Reputation: 1375
I am using protractor to run e2e test cases. All protractor calls are async calls. The below code is a protractor code :
gridRow.then(function (rows) {
for (var index = 0; index < rows.length; index++) {
console.log(index); -------------------- 1
rows[index].all(by.className('ui-grid-cell-contents ng-scope')).get(1).getText().then(function (text) {
console.log(index); ----------------- 2
if (text.toUpperCase().replace(/ |-/g, '') === 'BRANCHONE') {
console.log(index); -------------- 3
}
});
}
});
The rows.length = 2 in this case. Console.log at 1 outputs 0 and 1 as expected but the console.log at 2 and 3 outputs as 2, because the then calls are async.Since the async calls run parallely , in the mean time the value of index gets updated to 2(index++).
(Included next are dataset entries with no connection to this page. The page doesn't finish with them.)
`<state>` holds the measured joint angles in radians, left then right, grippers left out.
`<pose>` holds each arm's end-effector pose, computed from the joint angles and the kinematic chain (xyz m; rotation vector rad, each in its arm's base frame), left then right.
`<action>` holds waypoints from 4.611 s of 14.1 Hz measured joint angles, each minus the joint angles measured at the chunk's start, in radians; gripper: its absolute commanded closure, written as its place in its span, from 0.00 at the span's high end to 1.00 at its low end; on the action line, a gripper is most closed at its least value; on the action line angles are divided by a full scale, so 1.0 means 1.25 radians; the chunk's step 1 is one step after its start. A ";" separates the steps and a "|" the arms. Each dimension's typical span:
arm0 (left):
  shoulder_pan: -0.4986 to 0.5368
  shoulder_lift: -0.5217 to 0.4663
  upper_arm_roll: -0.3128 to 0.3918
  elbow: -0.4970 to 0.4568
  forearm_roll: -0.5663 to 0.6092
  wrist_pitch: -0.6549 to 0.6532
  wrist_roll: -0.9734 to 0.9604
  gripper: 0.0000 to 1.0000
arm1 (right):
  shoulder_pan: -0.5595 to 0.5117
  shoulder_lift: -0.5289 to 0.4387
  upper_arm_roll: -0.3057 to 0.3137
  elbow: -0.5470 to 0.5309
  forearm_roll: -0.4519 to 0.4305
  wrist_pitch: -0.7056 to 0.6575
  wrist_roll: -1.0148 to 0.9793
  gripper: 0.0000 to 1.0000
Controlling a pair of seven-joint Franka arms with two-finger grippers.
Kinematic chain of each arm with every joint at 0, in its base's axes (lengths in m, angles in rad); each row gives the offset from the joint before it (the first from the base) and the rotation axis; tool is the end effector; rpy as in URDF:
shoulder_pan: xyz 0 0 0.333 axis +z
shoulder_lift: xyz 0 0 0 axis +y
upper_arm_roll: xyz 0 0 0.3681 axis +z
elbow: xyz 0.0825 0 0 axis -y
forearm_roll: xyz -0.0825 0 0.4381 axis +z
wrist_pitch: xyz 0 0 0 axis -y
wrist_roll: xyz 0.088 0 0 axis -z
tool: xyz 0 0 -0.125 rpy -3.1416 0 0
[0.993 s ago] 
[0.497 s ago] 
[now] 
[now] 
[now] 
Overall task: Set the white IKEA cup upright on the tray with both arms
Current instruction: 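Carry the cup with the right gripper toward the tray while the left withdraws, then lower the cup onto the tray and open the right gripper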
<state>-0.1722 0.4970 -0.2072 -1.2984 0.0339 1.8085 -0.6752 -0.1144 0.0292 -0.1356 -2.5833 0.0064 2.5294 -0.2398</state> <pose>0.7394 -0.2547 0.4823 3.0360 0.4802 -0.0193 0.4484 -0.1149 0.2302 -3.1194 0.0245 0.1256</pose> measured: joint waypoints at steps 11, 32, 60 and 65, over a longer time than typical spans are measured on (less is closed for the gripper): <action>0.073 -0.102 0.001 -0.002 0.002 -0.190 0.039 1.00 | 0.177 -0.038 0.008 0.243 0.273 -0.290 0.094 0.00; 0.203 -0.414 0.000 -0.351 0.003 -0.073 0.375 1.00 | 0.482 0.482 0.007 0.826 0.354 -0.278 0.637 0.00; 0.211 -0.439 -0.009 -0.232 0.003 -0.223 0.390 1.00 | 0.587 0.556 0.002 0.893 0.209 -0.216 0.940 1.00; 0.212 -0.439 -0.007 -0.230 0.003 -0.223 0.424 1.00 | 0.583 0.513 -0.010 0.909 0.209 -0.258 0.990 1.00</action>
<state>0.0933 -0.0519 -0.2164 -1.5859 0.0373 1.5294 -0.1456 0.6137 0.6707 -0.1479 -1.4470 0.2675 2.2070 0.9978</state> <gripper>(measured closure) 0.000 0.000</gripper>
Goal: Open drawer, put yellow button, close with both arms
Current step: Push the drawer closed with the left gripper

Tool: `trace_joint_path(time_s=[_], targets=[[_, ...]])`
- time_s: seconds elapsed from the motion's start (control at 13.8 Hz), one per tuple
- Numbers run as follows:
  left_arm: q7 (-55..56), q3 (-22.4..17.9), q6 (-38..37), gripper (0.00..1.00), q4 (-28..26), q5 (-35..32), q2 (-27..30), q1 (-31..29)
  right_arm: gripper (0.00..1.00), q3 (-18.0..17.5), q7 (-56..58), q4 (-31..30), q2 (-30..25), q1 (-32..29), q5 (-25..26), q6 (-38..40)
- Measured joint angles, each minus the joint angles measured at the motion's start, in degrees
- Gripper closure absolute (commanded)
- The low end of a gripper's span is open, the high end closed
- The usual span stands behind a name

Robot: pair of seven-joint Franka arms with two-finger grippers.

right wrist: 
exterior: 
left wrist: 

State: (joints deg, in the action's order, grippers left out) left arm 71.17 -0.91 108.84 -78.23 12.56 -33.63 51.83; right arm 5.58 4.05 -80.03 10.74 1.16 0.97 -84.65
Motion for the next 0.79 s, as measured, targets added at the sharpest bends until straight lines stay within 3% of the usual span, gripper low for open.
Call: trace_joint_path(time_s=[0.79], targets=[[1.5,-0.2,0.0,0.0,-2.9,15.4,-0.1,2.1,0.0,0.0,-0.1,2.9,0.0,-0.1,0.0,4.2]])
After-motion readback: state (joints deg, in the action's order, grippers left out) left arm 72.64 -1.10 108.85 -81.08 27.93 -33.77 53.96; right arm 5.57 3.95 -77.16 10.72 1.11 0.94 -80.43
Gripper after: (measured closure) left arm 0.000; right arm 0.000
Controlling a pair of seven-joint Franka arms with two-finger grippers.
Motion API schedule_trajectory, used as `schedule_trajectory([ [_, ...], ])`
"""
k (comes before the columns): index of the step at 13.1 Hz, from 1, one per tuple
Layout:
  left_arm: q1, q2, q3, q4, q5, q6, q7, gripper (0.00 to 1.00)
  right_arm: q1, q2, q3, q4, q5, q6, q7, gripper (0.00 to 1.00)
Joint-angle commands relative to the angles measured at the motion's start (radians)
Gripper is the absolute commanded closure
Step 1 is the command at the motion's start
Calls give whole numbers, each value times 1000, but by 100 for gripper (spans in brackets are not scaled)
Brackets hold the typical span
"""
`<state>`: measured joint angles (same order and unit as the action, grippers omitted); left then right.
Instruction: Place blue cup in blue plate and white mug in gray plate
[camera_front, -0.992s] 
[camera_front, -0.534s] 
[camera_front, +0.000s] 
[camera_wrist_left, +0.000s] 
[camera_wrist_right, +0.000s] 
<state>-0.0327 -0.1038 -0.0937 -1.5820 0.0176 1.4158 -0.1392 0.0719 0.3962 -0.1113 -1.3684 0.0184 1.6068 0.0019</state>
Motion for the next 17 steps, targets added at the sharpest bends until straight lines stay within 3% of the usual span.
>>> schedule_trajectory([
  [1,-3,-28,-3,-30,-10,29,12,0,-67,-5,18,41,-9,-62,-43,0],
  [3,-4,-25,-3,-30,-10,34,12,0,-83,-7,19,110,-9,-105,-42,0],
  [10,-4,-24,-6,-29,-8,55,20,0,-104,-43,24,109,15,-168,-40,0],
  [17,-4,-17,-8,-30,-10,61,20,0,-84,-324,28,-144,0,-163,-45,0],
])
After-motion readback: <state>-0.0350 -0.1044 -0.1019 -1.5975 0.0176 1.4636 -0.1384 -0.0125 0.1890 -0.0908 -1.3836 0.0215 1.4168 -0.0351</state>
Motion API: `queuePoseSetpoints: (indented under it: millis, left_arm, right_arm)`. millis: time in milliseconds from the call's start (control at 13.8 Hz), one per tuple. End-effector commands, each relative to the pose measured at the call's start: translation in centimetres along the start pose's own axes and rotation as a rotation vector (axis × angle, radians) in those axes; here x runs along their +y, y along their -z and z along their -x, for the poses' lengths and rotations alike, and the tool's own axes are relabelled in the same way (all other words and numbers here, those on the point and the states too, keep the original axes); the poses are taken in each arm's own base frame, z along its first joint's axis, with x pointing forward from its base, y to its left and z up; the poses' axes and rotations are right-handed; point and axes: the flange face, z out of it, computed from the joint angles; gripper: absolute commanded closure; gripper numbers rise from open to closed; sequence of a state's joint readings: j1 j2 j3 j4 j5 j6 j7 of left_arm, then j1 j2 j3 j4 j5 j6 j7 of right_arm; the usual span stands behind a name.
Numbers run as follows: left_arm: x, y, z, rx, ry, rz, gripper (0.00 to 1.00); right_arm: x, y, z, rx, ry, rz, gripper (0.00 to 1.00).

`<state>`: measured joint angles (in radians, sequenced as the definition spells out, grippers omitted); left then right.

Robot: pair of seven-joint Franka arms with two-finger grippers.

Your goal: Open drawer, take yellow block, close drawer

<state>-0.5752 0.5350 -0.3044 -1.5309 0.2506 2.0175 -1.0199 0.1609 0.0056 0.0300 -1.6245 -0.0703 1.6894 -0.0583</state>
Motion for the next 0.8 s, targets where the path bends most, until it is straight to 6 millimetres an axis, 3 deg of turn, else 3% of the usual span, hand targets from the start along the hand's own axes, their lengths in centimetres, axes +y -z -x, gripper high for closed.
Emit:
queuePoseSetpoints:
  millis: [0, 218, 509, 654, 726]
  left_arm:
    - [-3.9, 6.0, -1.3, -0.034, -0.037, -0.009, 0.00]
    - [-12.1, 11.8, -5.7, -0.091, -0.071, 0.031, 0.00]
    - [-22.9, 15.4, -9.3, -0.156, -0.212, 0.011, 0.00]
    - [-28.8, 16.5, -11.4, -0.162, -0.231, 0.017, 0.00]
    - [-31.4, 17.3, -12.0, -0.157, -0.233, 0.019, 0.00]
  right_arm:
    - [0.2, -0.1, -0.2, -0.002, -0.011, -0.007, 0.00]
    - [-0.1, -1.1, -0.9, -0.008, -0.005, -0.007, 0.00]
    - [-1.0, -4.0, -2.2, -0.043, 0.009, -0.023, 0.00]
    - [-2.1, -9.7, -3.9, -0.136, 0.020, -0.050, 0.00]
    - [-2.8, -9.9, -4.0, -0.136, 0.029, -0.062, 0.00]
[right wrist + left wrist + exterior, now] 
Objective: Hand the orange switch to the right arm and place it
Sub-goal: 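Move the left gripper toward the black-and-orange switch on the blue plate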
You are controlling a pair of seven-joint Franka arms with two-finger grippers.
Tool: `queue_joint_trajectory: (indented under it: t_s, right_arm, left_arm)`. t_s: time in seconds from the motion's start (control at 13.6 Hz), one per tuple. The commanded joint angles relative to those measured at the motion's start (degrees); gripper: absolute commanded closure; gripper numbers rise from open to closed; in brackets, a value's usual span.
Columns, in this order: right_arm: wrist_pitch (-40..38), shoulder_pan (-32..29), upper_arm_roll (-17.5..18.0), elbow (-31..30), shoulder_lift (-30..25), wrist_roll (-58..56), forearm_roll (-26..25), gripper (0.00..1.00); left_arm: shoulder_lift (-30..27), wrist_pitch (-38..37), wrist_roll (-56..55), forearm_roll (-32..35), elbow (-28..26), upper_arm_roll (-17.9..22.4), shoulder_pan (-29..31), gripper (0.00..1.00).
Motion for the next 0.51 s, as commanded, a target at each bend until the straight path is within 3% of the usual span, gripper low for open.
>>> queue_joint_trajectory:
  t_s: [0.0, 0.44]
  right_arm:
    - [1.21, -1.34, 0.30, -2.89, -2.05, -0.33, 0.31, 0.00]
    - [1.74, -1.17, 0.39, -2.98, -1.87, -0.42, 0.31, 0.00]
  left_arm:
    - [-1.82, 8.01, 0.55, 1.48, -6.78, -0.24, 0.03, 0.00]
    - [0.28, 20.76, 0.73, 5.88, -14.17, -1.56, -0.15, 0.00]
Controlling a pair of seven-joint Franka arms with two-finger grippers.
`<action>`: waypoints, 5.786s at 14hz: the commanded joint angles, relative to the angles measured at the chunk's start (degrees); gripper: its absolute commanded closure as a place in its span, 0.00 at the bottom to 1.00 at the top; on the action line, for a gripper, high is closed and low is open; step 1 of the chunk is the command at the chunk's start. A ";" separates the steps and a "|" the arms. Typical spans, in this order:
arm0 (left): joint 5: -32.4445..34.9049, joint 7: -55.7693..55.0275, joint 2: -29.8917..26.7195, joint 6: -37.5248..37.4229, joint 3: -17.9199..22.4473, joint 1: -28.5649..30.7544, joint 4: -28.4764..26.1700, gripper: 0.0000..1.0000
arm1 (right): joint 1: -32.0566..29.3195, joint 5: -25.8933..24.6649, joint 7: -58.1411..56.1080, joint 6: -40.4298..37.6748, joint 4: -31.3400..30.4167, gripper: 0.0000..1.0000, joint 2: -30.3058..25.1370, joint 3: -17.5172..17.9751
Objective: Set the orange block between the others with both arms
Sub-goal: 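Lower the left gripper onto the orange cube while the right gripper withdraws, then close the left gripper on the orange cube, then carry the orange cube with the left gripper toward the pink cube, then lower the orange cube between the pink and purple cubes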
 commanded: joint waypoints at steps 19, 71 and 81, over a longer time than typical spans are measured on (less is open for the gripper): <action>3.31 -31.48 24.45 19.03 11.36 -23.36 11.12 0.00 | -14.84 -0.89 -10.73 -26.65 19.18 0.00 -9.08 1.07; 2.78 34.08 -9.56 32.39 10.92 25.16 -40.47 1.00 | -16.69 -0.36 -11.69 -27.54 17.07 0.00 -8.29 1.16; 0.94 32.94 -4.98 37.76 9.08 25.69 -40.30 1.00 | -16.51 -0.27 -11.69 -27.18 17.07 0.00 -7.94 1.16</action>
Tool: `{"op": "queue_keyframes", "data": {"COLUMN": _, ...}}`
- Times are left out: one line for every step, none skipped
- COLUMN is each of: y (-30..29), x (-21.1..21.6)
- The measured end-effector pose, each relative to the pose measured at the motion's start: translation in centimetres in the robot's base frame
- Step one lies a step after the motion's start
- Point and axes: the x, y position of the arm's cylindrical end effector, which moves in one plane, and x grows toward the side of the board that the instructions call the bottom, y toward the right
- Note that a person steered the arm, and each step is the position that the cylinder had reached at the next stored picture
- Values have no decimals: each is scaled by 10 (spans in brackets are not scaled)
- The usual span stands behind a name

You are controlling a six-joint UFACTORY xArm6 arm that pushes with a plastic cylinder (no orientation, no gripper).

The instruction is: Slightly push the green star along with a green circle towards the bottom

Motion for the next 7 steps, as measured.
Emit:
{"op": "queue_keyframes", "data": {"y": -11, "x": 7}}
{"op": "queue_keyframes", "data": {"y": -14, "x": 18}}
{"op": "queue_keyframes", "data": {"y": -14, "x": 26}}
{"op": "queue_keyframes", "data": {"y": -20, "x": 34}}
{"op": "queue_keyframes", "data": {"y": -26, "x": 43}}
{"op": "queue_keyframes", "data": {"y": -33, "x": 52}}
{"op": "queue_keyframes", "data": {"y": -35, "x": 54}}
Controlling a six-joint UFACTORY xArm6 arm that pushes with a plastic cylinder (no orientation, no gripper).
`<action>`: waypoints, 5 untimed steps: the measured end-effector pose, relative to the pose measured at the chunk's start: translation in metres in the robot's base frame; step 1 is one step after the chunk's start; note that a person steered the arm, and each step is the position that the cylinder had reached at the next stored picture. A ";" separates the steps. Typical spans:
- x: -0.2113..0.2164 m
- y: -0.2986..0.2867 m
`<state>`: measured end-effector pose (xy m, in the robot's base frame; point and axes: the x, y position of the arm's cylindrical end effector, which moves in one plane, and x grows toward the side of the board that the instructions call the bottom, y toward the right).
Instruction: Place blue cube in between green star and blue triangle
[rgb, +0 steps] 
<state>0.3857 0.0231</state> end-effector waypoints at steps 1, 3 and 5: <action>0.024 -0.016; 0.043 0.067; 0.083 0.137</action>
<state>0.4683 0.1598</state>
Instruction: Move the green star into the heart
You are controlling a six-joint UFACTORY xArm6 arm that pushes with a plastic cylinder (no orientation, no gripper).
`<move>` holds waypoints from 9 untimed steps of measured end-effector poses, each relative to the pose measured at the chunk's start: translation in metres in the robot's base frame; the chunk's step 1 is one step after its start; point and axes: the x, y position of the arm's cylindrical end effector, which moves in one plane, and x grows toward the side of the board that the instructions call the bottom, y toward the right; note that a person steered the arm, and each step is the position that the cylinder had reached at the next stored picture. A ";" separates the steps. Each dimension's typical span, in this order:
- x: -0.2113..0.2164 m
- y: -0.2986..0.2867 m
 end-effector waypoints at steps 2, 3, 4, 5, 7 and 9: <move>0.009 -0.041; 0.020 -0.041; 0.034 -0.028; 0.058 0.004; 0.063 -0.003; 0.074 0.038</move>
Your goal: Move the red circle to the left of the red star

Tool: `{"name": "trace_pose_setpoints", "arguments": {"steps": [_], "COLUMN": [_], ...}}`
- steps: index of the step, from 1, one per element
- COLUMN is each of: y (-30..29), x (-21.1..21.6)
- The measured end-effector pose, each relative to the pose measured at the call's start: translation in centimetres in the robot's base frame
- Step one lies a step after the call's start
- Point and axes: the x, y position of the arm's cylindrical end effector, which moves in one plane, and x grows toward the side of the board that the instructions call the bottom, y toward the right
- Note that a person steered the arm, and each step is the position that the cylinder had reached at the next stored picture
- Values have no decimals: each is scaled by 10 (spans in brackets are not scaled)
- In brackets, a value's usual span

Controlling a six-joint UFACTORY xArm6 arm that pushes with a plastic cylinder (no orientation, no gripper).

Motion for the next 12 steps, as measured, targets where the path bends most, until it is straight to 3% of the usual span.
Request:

Any idea about how to track that sync variale(index) inside my async calls?
Upvotes: 1
Views: 96
Reputation: 3854
What I usually do is wrap the callback function in another function to capture the sync variable in a new scope. To illustrate, what you have right now is effectively:
var callback = function(text) {
// use text and index...
};
async_call(...).then(callback);
The problem is of course that the index
variable (which is captured by the callback function) changes after the callback gets created. Because the callback function uses a closure to capture a reference to that value, it ends up seeing the changed value.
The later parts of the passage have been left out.